One of the most extraordinary concepts ever dreamed up by that large section of the population, which includes many of the politicians of the developed world, that totally fails to understand how the world works, and even fails to notice that in many places it is working extremely well, in terms of personal freedom, wealth unimaginable only a hundred years ago, and growing up not expecting to lose half your children before they’re five, or to have to go war, or to starve if you lose your job, or to die if you get ill, and who do not understand how all this has come about; those people who heap praise on tyrants and governments and political and religious systems that condemn entire nations to poverty and enslavement, yet point out every minor imperfection in the West as though it were damning proof of the final failure of what has, in fact, created all that is good about living here; those who constantly preach how some benighted and ill-conceived political theory must make such and such a place a paradise on Earth, though they have absolutely no intention of going to live there because they know that in practice they would, like the lucky citizens of those paradises, have none of the things which their own countries, which they criticise so much, have given them, and who want, for their own satisfaction, to make other people obey laws that they themselves don’t expect to be bound by; is the idea of unfair tax competition.
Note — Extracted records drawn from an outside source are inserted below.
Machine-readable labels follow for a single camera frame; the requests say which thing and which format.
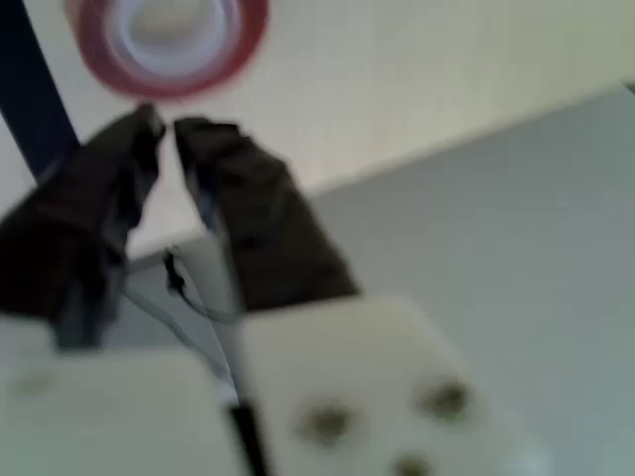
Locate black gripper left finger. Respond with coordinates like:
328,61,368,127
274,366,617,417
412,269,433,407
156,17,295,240
0,102,166,349

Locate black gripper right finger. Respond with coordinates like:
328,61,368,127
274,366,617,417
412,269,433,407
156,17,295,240
173,116,552,476

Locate red tape roll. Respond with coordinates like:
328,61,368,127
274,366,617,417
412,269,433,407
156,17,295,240
63,0,272,100

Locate dark blue strip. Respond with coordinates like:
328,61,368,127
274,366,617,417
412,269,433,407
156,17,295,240
0,0,81,182

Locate thin black wire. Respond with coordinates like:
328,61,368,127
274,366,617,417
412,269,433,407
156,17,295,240
163,246,242,321

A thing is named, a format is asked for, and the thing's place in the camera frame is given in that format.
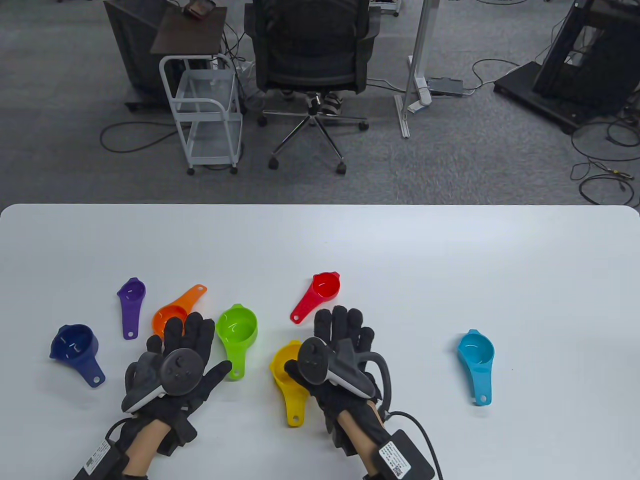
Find person's right hand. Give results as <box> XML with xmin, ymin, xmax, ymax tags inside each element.
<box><xmin>284</xmin><ymin>305</ymin><xmax>387</xmax><ymax>455</ymax></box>

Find person's left hand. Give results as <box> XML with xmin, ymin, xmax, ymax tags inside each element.
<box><xmin>120</xmin><ymin>312</ymin><xmax>233</xmax><ymax>456</ymax></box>

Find orange plastic measuring cup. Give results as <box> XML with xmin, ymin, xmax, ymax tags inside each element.
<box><xmin>151</xmin><ymin>284</ymin><xmax>208</xmax><ymax>338</ymax></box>

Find red plastic measuring cup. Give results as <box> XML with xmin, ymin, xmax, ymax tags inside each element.
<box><xmin>289</xmin><ymin>271</ymin><xmax>342</xmax><ymax>325</ymax></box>

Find green plastic measuring cup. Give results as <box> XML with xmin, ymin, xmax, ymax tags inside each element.
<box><xmin>215</xmin><ymin>303</ymin><xmax>259</xmax><ymax>378</ymax></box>

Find purple plastic measuring cup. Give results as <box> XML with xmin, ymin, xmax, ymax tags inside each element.
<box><xmin>116</xmin><ymin>277</ymin><xmax>147</xmax><ymax>341</ymax></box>

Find yellow plastic measuring cup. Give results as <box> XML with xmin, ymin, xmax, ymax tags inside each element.
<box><xmin>269</xmin><ymin>340</ymin><xmax>311</xmax><ymax>427</ymax></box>

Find navy blue plastic measuring cup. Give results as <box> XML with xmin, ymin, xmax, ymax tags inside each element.
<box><xmin>49</xmin><ymin>324</ymin><xmax>107</xmax><ymax>389</ymax></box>

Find light blue plastic measuring cup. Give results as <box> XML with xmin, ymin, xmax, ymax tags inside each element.
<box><xmin>457</xmin><ymin>329</ymin><xmax>496</xmax><ymax>407</ymax></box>

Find person's right forearm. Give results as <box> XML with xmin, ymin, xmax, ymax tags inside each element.
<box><xmin>337</xmin><ymin>404</ymin><xmax>386</xmax><ymax>471</ymax></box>

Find person's left forearm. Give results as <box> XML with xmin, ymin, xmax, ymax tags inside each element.
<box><xmin>122</xmin><ymin>420</ymin><xmax>171</xmax><ymax>478</ymax></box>

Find grey tracking controller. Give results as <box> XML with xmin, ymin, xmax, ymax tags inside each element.
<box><xmin>297</xmin><ymin>337</ymin><xmax>392</xmax><ymax>416</ymax></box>
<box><xmin>121</xmin><ymin>348</ymin><xmax>207</xmax><ymax>415</ymax></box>

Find black labelled wrist box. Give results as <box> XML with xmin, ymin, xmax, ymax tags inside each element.
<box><xmin>370</xmin><ymin>429</ymin><xmax>436</xmax><ymax>480</ymax></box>
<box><xmin>72</xmin><ymin>437</ymin><xmax>131</xmax><ymax>480</ymax></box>

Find black power adapter box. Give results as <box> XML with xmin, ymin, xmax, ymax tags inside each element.
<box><xmin>427</xmin><ymin>76</ymin><xmax>466</xmax><ymax>97</ymax></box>

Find black mesh office chair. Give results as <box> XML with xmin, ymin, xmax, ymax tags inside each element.
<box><xmin>244</xmin><ymin>0</ymin><xmax>382</xmax><ymax>176</ymax></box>

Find white metal desk leg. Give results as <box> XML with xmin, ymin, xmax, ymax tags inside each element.
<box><xmin>395</xmin><ymin>0</ymin><xmax>441</xmax><ymax>140</ymax></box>

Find black floor cabinet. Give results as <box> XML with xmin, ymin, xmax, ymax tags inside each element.
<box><xmin>103</xmin><ymin>0</ymin><xmax>173</xmax><ymax>113</ymax></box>

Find dark brown side table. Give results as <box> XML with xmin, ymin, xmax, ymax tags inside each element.
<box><xmin>150</xmin><ymin>6</ymin><xmax>228</xmax><ymax>56</ymax></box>

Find black display stand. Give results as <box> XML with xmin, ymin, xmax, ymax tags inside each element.
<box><xmin>493</xmin><ymin>0</ymin><xmax>640</xmax><ymax>135</ymax></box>

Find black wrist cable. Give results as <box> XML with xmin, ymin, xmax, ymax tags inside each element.
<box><xmin>387</xmin><ymin>411</ymin><xmax>444</xmax><ymax>480</ymax></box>
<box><xmin>104</xmin><ymin>418</ymin><xmax>135</xmax><ymax>442</ymax></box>

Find white wire rolling cart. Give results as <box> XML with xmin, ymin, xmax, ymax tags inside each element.
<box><xmin>159</xmin><ymin>54</ymin><xmax>245</xmax><ymax>176</ymax></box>

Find black floor cable loop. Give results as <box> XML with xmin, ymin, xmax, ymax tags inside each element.
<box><xmin>100</xmin><ymin>121</ymin><xmax>191</xmax><ymax>154</ymax></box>

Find black floor cable bundle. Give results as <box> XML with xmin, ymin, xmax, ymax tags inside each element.
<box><xmin>570</xmin><ymin>100</ymin><xmax>640</xmax><ymax>208</ymax></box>

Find black adapter cable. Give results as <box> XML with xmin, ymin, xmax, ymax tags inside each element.
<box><xmin>462</xmin><ymin>58</ymin><xmax>521</xmax><ymax>96</ymax></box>

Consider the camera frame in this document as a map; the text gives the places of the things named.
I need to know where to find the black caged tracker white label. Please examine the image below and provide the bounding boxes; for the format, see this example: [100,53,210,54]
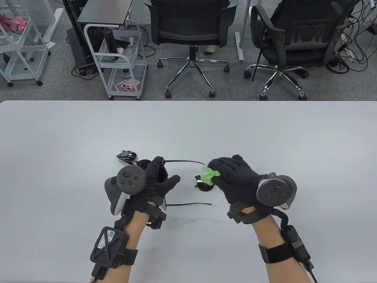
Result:
[89,226,139,279]

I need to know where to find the white power strip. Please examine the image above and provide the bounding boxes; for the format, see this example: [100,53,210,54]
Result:
[339,44,358,62]

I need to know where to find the red white packet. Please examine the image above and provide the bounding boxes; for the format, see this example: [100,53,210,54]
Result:
[120,78,141,92]

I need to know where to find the white metal shelf cart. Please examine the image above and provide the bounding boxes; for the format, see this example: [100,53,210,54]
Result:
[0,0,51,88]

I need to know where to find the dark brown side table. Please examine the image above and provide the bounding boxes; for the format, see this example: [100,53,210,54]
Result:
[76,0,133,27]

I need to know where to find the green microfibre cloth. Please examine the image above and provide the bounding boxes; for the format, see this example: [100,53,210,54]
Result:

The belief that the purpose of tax is to create homogeneous conditions for commercial investment and activity, to stop some countries from being better places to run a business than others, effectively to discourage the practice of trade, enterprise, employment, innovation, wealth creation, work, and all those things which have made our countries such good places to live in, is an idea so utterly stupid and bizarre that it is not even socialism. It could only be conceived in the twisted minds of bureaucrats for whom real people have no value except as piggy banks that may be rifled repeatedly and without apology in order to keep them in paperwork. To imagine that there is any real meaning, let alone value, to such a concept requires you to treat a perverse kind of equality as an end in itself, the only end, before which everything else can be disregarded (for some reason Neil Kinnock’s obsession with the Eurobus comes to mind) and that the state, and not the person, is the basic unit of humanity, to be revered, and sanctified, and preserved whatever the cost. Fascists, in a word.

Not surprisingly, the cradle of this idea is Brussels, but I genuinely find it hard to believe that even there the phrase ‘unfair tax competition’ can be spoken with a straight face and taken seriously. And yet it is so.

2 comments:

Mark Wadsworth said...

Yup, and it is the EU that imposes The Worst Tax Of All, namely VAT.

The Hickory Wind said...

Indeed, yes, and don't even get me started on death duties, which cause enormous heartache and many family breakdowns apparently for the sole purpose of punishing people for daring to have a little bit of good fortune (the heirs, of course, not the deceased).